**PROBLEM STATEMENT:**
Every line of the entries below that includes "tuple" belongs in the answer, copied as written.

**SOURCE RECORDS:**

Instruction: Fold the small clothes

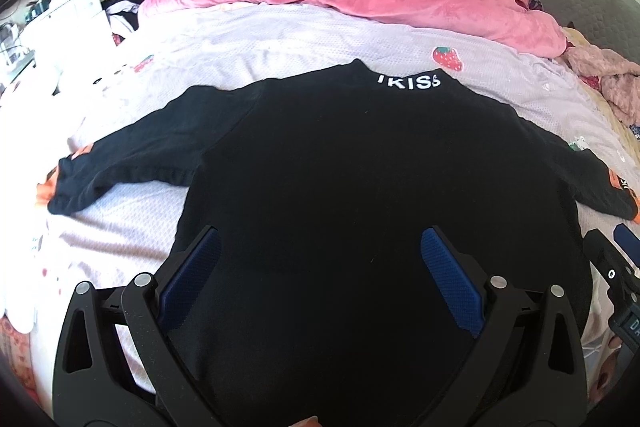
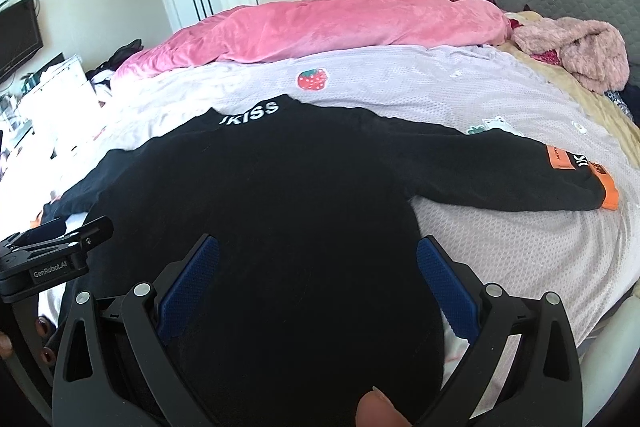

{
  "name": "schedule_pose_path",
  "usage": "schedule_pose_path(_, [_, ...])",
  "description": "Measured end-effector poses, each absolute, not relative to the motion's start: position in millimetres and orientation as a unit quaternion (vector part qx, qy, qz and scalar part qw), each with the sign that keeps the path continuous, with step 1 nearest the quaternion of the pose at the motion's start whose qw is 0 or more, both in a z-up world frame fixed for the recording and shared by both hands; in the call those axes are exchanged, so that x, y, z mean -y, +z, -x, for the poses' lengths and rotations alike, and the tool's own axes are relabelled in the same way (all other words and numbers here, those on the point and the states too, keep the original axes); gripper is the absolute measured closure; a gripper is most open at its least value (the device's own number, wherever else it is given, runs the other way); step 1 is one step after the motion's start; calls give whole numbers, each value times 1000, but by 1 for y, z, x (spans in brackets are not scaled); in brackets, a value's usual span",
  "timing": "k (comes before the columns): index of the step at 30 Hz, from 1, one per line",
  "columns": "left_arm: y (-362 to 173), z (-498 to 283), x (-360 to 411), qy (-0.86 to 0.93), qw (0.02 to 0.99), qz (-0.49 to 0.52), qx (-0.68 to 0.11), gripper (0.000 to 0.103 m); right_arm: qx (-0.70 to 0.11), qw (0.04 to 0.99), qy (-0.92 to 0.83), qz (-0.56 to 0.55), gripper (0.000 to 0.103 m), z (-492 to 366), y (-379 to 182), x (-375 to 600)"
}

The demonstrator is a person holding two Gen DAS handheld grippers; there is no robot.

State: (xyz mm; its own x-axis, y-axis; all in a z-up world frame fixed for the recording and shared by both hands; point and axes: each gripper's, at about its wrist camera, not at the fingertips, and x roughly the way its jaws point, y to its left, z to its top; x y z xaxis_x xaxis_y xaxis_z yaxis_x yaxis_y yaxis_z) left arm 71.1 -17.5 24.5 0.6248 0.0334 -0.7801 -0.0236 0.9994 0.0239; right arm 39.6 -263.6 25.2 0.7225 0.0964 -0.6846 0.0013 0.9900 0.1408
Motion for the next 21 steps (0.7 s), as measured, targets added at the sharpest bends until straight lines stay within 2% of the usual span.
schedule_pose_path(21, [8, -134, 37, -20, 886, 8, -463, 9, -395, 901, -108, -144, 4, -84, 3, 389])
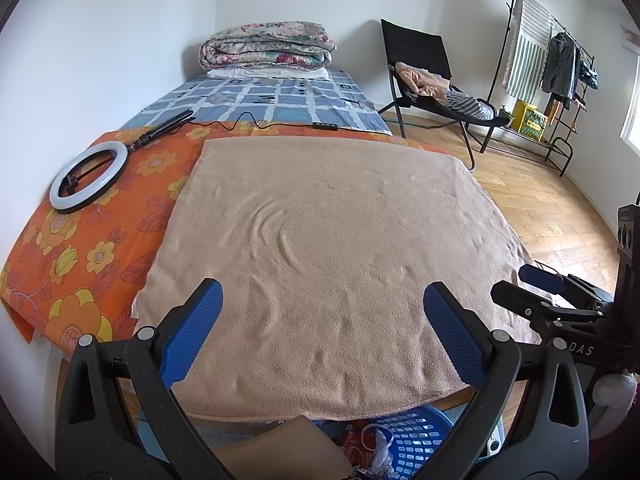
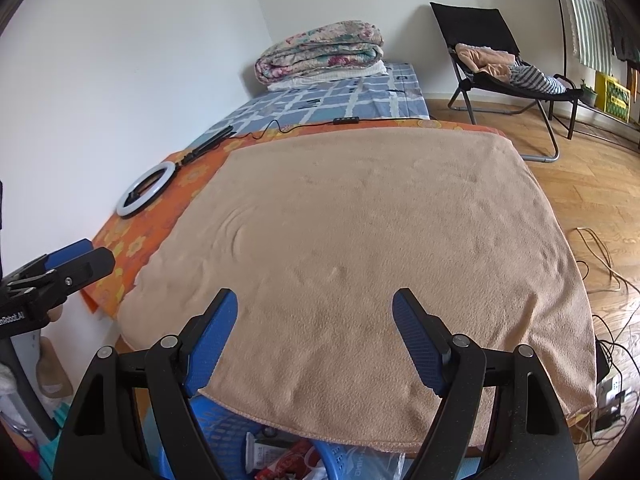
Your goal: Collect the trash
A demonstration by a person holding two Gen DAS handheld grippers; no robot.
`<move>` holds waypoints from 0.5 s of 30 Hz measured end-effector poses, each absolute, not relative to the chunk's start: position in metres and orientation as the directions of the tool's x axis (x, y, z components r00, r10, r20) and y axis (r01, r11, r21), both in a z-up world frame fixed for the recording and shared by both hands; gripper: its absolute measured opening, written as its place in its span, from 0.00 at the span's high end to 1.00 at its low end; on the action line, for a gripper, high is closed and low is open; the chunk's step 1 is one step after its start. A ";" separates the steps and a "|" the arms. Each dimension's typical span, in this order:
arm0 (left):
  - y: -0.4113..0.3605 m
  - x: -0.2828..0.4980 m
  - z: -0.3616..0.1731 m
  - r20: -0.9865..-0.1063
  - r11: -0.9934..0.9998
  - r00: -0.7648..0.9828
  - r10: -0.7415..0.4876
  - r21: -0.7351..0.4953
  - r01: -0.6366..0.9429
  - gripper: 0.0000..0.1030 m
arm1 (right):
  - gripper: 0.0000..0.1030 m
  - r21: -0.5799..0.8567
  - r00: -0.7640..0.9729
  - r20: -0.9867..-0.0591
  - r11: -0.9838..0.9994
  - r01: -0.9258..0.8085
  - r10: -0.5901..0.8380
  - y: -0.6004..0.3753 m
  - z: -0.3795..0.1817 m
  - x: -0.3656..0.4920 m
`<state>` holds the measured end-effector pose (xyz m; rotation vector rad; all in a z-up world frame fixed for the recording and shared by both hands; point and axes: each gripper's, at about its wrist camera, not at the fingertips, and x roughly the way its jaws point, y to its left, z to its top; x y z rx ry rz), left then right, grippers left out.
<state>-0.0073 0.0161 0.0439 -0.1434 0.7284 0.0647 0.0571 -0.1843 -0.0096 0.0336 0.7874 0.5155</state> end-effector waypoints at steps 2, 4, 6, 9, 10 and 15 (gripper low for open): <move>0.016 -0.007 0.044 -0.667 0.988 0.745 0.009 -0.108 -0.109 0.01 | 0.23 0.219 0.588 -0.668 0.876 -0.430 0.456 -0.184 -0.010 0.057; 0.016 -0.007 0.044 -0.667 0.988 0.745 0.009 -0.109 -0.110 0.01 | 0.22 0.219 0.587 -0.668 0.875 -0.431 0.457 -0.184 -0.010 0.057; 0.016 -0.007 0.044 -0.668 0.988 0.745 0.010 -0.108 -0.110 0.01 | 0.23 0.219 0.587 -0.668 0.876 -0.431 0.456 -0.184 -0.010 0.057; 0.016 -0.007 0.044 -0.668 0.988 0.744 0.009 -0.109 -0.109 0.01 | 0.23 0.217 0.587 -0.670 0.876 -0.431 0.455 -0.184 -0.010 0.057; 0.015 -0.008 0.044 -0.668 0.988 0.744 0.009 -0.108 -0.109 0.01 | 0.23 0.217 0.587 -0.670 0.876 -0.431 0.455 -0.184 -0.010 0.057; 0.015 -0.007 0.044 -0.667 0.988 0.745 0.010 -0.107 -0.109 0.01 | 0.23 0.218 0.588 -0.669 0.876 -0.430 0.455 -0.185 -0.011 0.056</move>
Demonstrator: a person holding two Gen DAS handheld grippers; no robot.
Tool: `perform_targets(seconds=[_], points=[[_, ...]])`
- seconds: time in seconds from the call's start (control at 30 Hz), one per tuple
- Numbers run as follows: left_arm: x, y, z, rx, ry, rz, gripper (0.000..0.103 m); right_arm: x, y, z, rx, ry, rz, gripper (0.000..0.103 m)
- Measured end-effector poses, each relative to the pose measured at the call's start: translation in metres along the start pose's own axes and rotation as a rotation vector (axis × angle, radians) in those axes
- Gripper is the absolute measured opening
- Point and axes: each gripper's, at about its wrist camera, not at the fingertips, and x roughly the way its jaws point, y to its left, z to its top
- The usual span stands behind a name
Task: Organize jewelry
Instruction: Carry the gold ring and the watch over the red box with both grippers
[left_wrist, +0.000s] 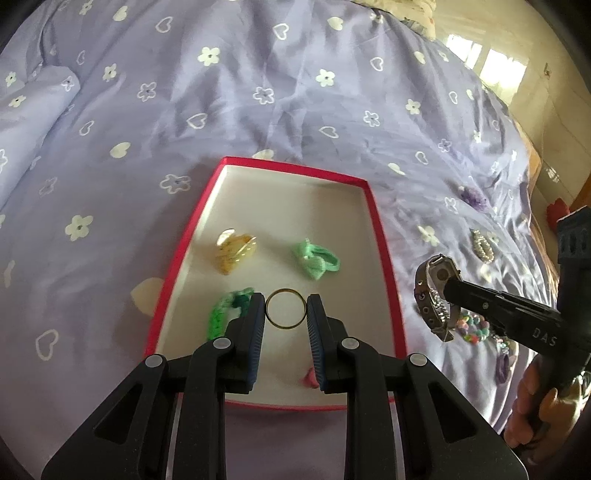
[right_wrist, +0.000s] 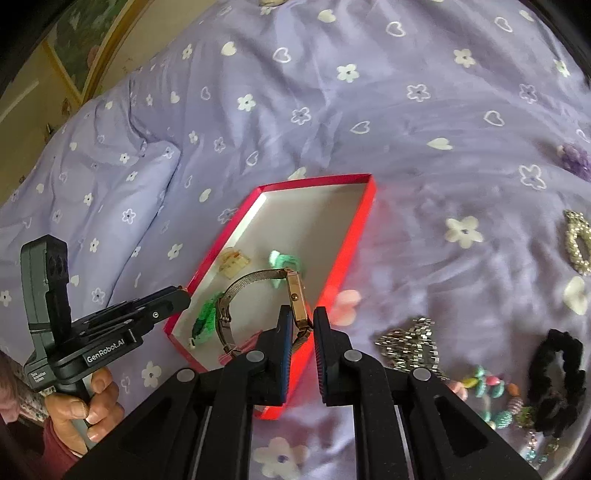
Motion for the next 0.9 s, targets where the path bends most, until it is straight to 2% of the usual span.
perform_targets(seconds=[0.57, 0.9], points=[[0.014, 0.027, 0.003, -0.034, 0.021, 0.025, 0.021, 0.045, 0.026, 0.012, -0.062, 0.073, 0.014, 0.011], [0.044, 0.037, 0.011, -0.020, 0.060, 0.053, 0.021, 0.085, 0.032, 0.022, -0.117, 0.148, -0.032, 0.011]])
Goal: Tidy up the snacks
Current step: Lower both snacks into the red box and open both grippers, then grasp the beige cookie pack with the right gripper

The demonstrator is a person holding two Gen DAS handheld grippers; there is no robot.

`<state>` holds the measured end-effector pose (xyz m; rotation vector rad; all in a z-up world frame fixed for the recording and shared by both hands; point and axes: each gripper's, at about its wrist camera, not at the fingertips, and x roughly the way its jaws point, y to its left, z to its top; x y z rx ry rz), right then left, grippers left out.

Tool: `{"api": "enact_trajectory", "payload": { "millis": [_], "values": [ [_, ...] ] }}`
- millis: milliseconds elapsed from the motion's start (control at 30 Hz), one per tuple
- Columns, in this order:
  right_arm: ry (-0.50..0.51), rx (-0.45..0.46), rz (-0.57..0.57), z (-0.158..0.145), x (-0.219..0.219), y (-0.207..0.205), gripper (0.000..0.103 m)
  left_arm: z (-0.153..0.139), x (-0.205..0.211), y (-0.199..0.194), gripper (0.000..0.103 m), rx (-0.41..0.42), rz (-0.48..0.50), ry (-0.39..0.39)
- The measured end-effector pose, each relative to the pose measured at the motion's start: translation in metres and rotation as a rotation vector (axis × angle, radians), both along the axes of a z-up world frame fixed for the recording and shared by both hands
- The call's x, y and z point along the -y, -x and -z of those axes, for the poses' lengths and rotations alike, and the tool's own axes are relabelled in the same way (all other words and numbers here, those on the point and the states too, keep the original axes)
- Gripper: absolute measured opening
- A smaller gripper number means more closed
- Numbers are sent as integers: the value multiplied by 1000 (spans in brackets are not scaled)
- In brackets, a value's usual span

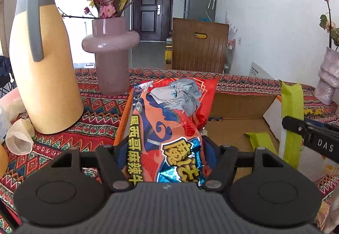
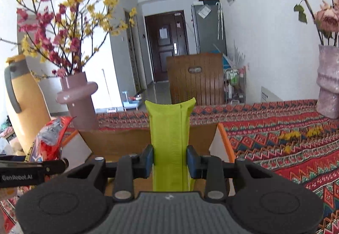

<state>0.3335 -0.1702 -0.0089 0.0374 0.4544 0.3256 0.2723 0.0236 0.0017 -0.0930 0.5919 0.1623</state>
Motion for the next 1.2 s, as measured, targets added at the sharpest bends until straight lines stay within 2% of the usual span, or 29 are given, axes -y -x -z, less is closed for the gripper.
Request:
{"api": "enact_trajectory", "payload": {
  "millis": [367, 467, 533, 567, 633, 667, 733, 767, 1200],
  "values": [
    [27, -54, -18, 9, -5, 4, 34, 2, 0, 4, 73, 15, 8, 5],
    [25, -49, -21, 7, -5, 9, 35, -2, -1, 8, 86, 39, -2, 8],
    [17, -43, -15, 4, -3, 11, 57, -3, -1, 10, 92, 47, -15, 4],
    [16, -36, -5, 3, -3, 13, 62, -3, -1, 11, 93, 50, -13, 9],
    [9, -25, 10, 0, 1, 16, 75, -5, -1, 15, 103, 62, -10, 16],
    [3, -20, 13, -1, 3, 17, 78, -5, -1, 16, 103, 75, -15, 14],
    [-11, -7, 22, -3, 7, 19, 98, -7, 0, 20, 103, 93, -19, 10],
    [-17, 0, 27, -4, 8, 20, 103, -8, -1, 20, 103, 96, -22, 12],
    [-25, 26, 34, -11, 11, 26, 103, -18, -2, 28, 103, 125, -33, 28]
  ]
}}
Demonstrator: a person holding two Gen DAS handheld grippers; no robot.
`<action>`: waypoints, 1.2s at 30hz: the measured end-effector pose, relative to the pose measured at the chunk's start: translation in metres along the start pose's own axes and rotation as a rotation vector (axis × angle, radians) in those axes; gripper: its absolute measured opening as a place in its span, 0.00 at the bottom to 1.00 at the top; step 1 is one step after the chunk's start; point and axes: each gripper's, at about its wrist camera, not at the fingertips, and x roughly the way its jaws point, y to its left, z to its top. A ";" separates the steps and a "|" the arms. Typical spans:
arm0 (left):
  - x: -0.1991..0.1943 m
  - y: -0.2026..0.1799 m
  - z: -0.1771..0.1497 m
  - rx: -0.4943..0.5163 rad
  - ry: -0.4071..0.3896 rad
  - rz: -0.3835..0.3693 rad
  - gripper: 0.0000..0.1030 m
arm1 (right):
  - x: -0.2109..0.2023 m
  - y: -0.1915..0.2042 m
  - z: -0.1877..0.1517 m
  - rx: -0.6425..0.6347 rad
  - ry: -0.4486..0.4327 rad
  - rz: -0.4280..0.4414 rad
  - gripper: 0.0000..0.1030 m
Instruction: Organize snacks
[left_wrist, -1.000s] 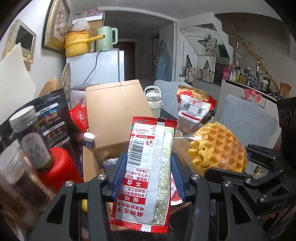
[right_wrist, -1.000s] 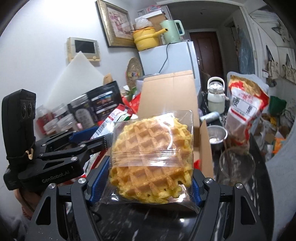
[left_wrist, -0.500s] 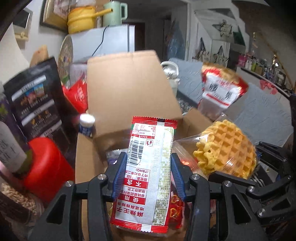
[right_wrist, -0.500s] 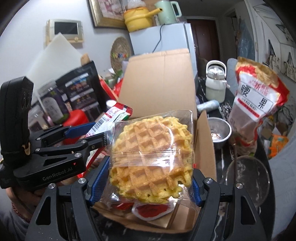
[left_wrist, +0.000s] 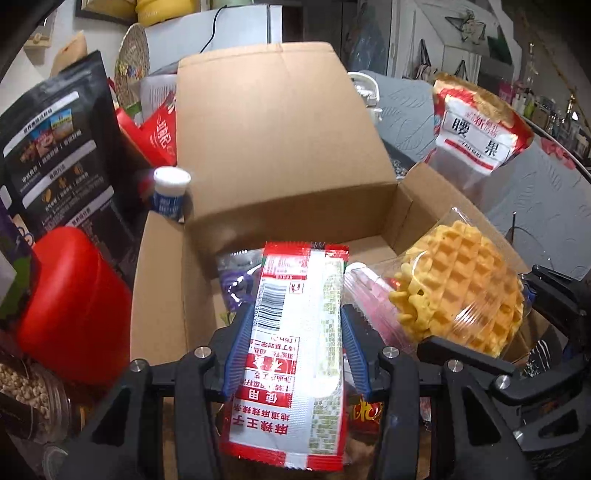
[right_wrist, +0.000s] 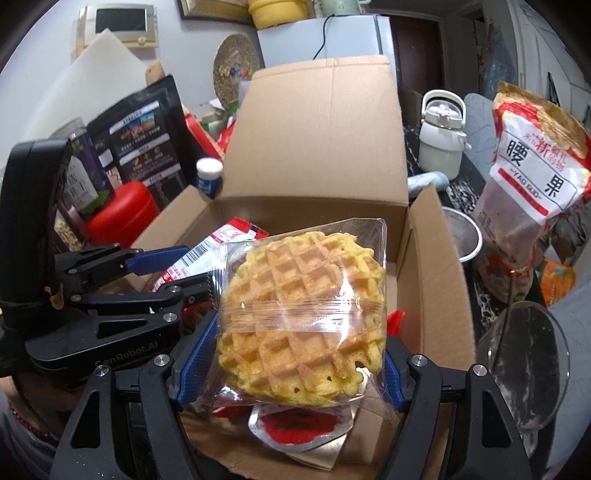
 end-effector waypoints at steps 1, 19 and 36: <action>0.003 0.001 0.000 -0.001 0.015 0.000 0.46 | 0.003 0.001 0.000 -0.005 0.009 -0.004 0.74; 0.009 -0.002 -0.004 0.011 0.098 0.126 0.52 | 0.011 0.015 -0.008 -0.103 0.080 -0.156 0.88; -0.059 -0.018 0.009 0.009 -0.012 0.121 0.53 | -0.051 0.016 0.005 -0.078 -0.010 -0.227 0.88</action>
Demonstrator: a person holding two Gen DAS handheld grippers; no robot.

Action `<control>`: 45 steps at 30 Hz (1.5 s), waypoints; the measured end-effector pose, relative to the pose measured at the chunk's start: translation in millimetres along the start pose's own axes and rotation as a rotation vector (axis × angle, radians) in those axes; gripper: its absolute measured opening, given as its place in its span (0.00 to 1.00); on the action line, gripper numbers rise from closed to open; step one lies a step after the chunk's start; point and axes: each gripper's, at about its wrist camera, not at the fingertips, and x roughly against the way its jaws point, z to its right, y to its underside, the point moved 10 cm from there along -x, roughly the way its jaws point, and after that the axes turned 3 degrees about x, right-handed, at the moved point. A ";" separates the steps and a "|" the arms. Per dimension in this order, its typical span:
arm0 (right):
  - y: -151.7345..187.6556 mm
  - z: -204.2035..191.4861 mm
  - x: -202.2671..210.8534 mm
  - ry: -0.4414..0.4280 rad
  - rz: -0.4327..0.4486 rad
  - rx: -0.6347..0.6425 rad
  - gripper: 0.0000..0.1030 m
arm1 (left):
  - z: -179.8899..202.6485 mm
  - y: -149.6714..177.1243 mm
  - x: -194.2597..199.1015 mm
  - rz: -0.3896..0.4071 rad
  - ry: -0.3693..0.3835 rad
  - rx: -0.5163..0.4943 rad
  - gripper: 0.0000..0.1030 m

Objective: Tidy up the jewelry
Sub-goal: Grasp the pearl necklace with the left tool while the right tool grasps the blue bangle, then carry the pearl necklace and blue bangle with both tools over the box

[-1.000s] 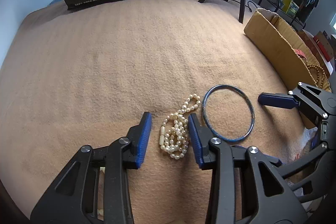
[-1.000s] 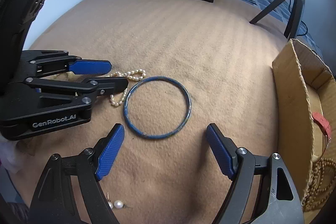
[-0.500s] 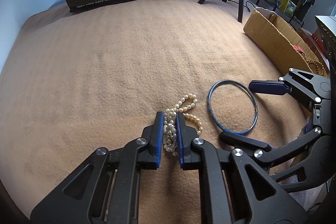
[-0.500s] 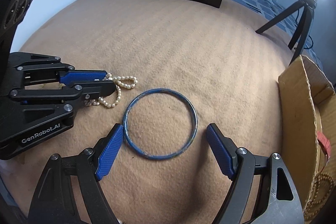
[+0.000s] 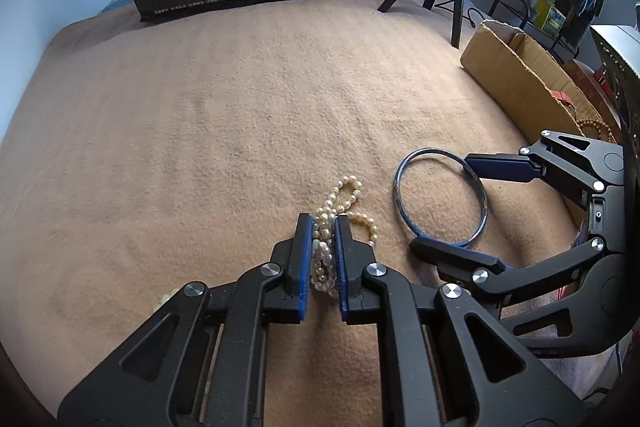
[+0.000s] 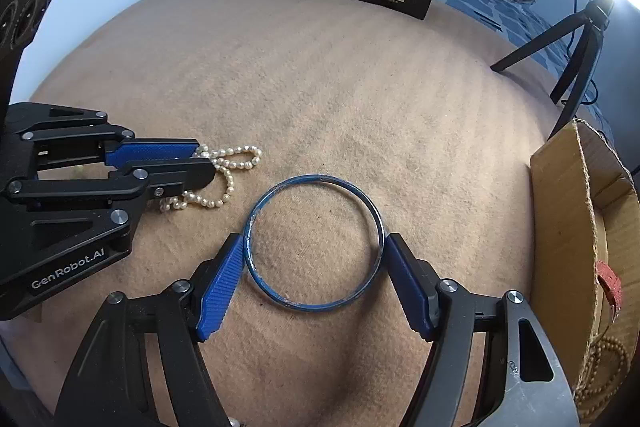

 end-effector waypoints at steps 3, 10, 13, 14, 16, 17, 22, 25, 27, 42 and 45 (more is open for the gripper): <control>0.8 1.0 6.0 -0.001 0.013 -0.012 0.68 | 0.2 -0.4 5.5 0.007 -0.001 0.001 0.06; 0.3 7.7 26.2 -0.001 0.048 -0.038 0.68 | 2.6 -4.4 21.0 0.033 0.000 0.008 0.05; 0.2 10.8 36.7 0.001 0.065 -0.045 0.68 | 4.8 -6.5 30.7 0.049 0.004 0.011 0.05; -1.8 13.3 37.6 0.001 0.068 -0.047 0.68 | 5.2 -7.6 33.8 0.054 0.006 0.012 0.05; -2.4 17.0 45.1 0.003 0.080 -0.052 0.68 | 6.7 -10.6 41.1 0.066 0.009 0.014 0.05; -2.1 18.4 48.2 0.003 0.085 -0.055 0.68 | 7.9 -11.2 43.9 0.069 0.012 0.015 0.05; 2.0 25.5 69.2 0.008 0.111 -0.073 0.68 | 15.7 -16.5 65.9 0.100 0.032 0.015 0.05; 6.0 28.6 80.9 0.014 0.126 -0.076 0.68 | 20.9 -18.8 78.6 0.117 0.038 0.009 0.05; 7.8 31.7 88.3 0.017 0.135 -0.082 0.68 | 23.2 -21.0 86.4 0.129 0.040 0.006 0.05; 30.7 69.3 149.4 0.063 0.187 -0.119 0.68 | 64.9 -43.3 136.9 0.210 0.107 -0.015 0.05; 36.7 82.2 158.3 0.076 0.191 -0.132 0.68 | 82.3 -47.6 141.4 0.220 0.129 -0.031 0.04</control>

**RESULT OF THE TASK:**
- seconds: time in seconds from the call's start (control at 30 Hz), one per tuple
- millis: milliseconds elapsed from the motion's start (control at 30 Hz), one per tuple

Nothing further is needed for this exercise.